Setelah itu, mereka berkeliling Archenland, dan seperti biasa, yang berpengaruh di kota itu akan dipersilahkan lewat dahulu, baru warga bisa melanjutkan aktivitas seperti biasa. Lucy melambaikan tangannya, menyapa setiap anak-anak kecil yang menyukai Lucy yang ramah dan murah senyum. Ada satu gadis kecil yang ingin mendekati Lucy, namun dicegah Ibunya. Lucy ingin menghampiri gadis itu, namun Lucy juga masih ingin menyapa warga lain, maka Lucy hanya melempar sebuah bunga pada gadis kecil yang tadi menyapanya. "Terima kasih, Yang Mulia!" serunya, sambil melambai pada Lucy dengan bunga itu. Lucy membalasnya, memberikan tawa kecilnya yang ramah. Melihat itu, hati Corin tersentuh.

Setelah selesai, Corin dan Lucy memutuskan untuk kembali ke istana dengan jalur pintas yang tidak perlu membuat warga menyingkir lagi. Tapi, mereka dihadang oleh sekumpulan perampok yang tampaknya merantau dari Telmar, dan tidak mengenali Lucy dan Corin sebagai petinggi di daerah itu. "Serahkan uang kalian!" seru perampok yang berbadan besar dan berkulit gelap. "Atau kalian akan kami culik!" ancam perampok yang tinggi dan berperangai seram. "Minggir saja kalian! Tak tahukah kalian siapa kami?!" sergah Corin, sambil turun dari kudanya. "Lucy, tetaplah di kuda. Mereka tak akan bisa melukaimu," ucap Corin pada Lucy.

Corin menolak memberikan uang, juga Corin tak mau mereka menculik Lucy. Akhirnya, pertarungan terjadi. Dua lawan satu, apa mungkin Corin menang? Setelah menusukkan pedangnya pada perut perampok yang berbadan besar dan berkulit gelap, Corin berusaha untuk meninju dada perampok yang masih bersenjata pedang. Lucy hanya bisa berdiri di antara kedua kuda itu, memegangi tali kekangnya dan berdo'a agar Corin diberikan kemenangan. Perampok tadi berhasil menjatuhkan Corin, dan saat perampok hampir mendekati Lucy, Corin bangkit dengan cepat dan mengambil belati yang ada di pinggang Lucy, dan menusukkannya dua kali pada dada si perampok, dan matilah mereka berdua. "Terima kasih banyak, Corin. You are my hero," ucap Lucy sambil memeluk Corin erat. Corin hanya bisa membisikkan "Sama-sama," sambil membalas pelukan Lucy dan mengusap kepalanya. "Kau terluka. Biar kuobati," ucap Lucy, sambil menuangkan setetes healing cordial miliknya ke mulut Corin. Mimpi Corin semalam sepertinya menjadi kenyataan.
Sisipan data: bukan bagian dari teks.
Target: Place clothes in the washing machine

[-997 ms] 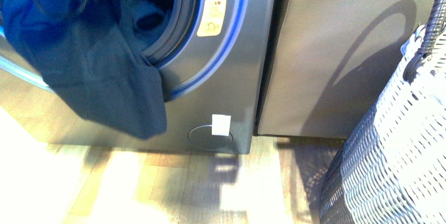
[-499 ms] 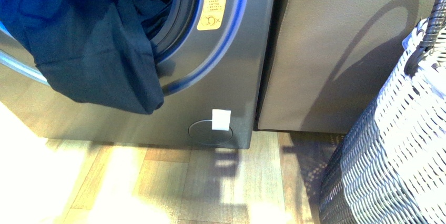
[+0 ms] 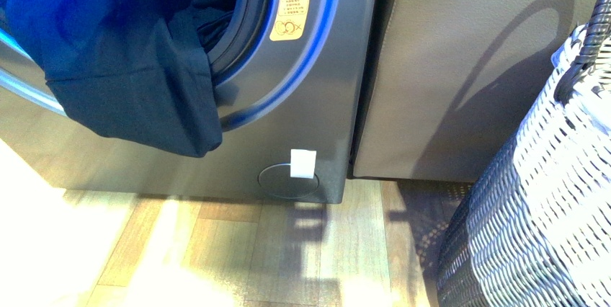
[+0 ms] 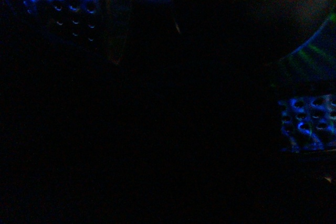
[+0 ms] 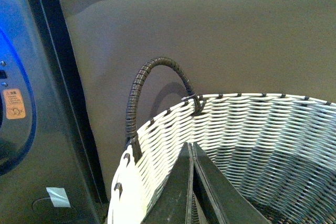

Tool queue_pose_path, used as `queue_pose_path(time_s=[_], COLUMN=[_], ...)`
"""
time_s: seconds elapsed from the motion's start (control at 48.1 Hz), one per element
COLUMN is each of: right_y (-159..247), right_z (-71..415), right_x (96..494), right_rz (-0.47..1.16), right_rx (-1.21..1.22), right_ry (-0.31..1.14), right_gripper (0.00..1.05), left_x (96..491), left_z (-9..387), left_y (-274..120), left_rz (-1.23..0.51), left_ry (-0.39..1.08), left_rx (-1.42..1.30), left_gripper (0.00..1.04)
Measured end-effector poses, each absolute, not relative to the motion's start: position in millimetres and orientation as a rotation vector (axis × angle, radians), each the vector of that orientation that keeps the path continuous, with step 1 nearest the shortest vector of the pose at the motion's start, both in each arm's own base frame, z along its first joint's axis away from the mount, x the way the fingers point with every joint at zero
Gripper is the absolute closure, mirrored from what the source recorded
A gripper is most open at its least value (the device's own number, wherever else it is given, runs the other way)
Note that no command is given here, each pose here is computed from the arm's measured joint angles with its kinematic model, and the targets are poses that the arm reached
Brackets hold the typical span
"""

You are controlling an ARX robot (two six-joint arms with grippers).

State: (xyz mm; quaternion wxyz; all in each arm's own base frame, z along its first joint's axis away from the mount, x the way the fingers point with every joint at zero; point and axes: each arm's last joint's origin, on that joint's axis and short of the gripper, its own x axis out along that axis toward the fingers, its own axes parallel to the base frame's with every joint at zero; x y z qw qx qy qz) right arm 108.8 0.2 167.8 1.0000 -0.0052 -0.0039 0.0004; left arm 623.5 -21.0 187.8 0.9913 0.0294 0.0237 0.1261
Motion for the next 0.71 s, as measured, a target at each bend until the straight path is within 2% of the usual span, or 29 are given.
queue_pose_path(time_s=[0.166, 0.291, 0.332, 0.353, 0.415, 0.436, 0.478, 0.499, 0.519, 0.54, 0.602, 0.706], right_y=[0.2, 0.2, 0.2, 0.2, 0.2, 0.2, 0.2, 0.2, 0.2, 0.2, 0.2, 0.2], right_z=[163.1, 165.4, 165.1, 165.1, 165.0, 165.0, 165.0, 165.0, 165.0, 165.0, 165.0, 165.0], right_x=[100.6, 97.7, 97.7, 97.7, 97.7, 97.7, 97.7, 97.7, 97.7, 97.7, 97.7, 97.7], right_rz=[0.001, 0.001, 0.001, 0.001, 0.001, 0.001, 0.001, 0.001, 0.001, 0.001, 0.001, 0.001], right_rx=[-0.011, -0.010, -0.010, -0.010, -0.010, -0.010, -0.010, -0.010, -0.010, -0.010, -0.010, -0.010], right_ry=[0.027, -0.006, -0.003, -0.002, -0.002, -0.002, -0.002, -0.002, -0.002, -0.002, -0.002, -0.002], right_gripper=[1.02, 1.02, 1.02, 1.02, 1.02, 1.02, 1.02, 1.02, 1.02, 1.02, 1.02, 1.02], left_x=[622.5, 622.3, 622.2, 622.2, 622.1, 622.1, 622.0, 622.0, 621.9, 621.9, 621.1, 613.1], left_z=[192.3, 189.7, 188.0, 188.0, 185.8, 185.8, 184.9, 184.9, 184.5, 184.2, 185.2, 188.0], left_y=[-21.6, -21.7, -22.1, -22.1, -23.2, -23.2, -23.7, -23.7, -24.1, -24.7, -24.8, -24.0], left_rz=[0.239, 0.219, 0.203, 0.203, 0.178, 0.178, 0.168, 0.168, 0.162, 0.156, 0.153, 0.147], left_ry=[0.063, 0.098, 0.114, 0.114, 0.136, 0.136, 0.146, 0.146, 0.149, 0.153, 0.140, 0.132], left_rx=[0.061, 0.062, 0.061, 0.061, 0.060, 0.060, 0.062, 0.062, 0.060, 0.059, 0.044, 0.020], left_gripper=[0.94, 0.94, 0.87, 0.87, 0.74, 0.74, 0.65, 0.65, 0.61, 0.51, 0.37, 0.19])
Setelah Corin membersihkan pedangnya dan belati Lucy, Corin menyerahkan dua orang tadi ke polisi dan kembali ke istana. "Kudengar kalian dirampok. Apa yang hilang? Apa kalian baik-baik saja?" tanya Peter pada Lucy dan Corin. "Kami baik-baik saja Peter, berkat Corin. Dia memakai pedangnya dan belatiku untuk menghabisi mereka. Tampaknya, mereka lah buronan yang diburu oleh Caspian selama ini, mereka terlihat seperti warga Telmar," ucap Lucy. "Terima kasih Corin. Aku berandai jika suatu hari kalian bisa seperti Cor dan Aravis," ucap Peter. "Aku mengharapkan itu," ucap Corin tanpa sadar. Dan seketika itu juga, rona malu menerpa wajah Corin dan Lucy. Peter hanya bisa tertawa melihatnya.

Yah, siapa yang tahu, bahwa Lucy pun juga mengharapkan itu.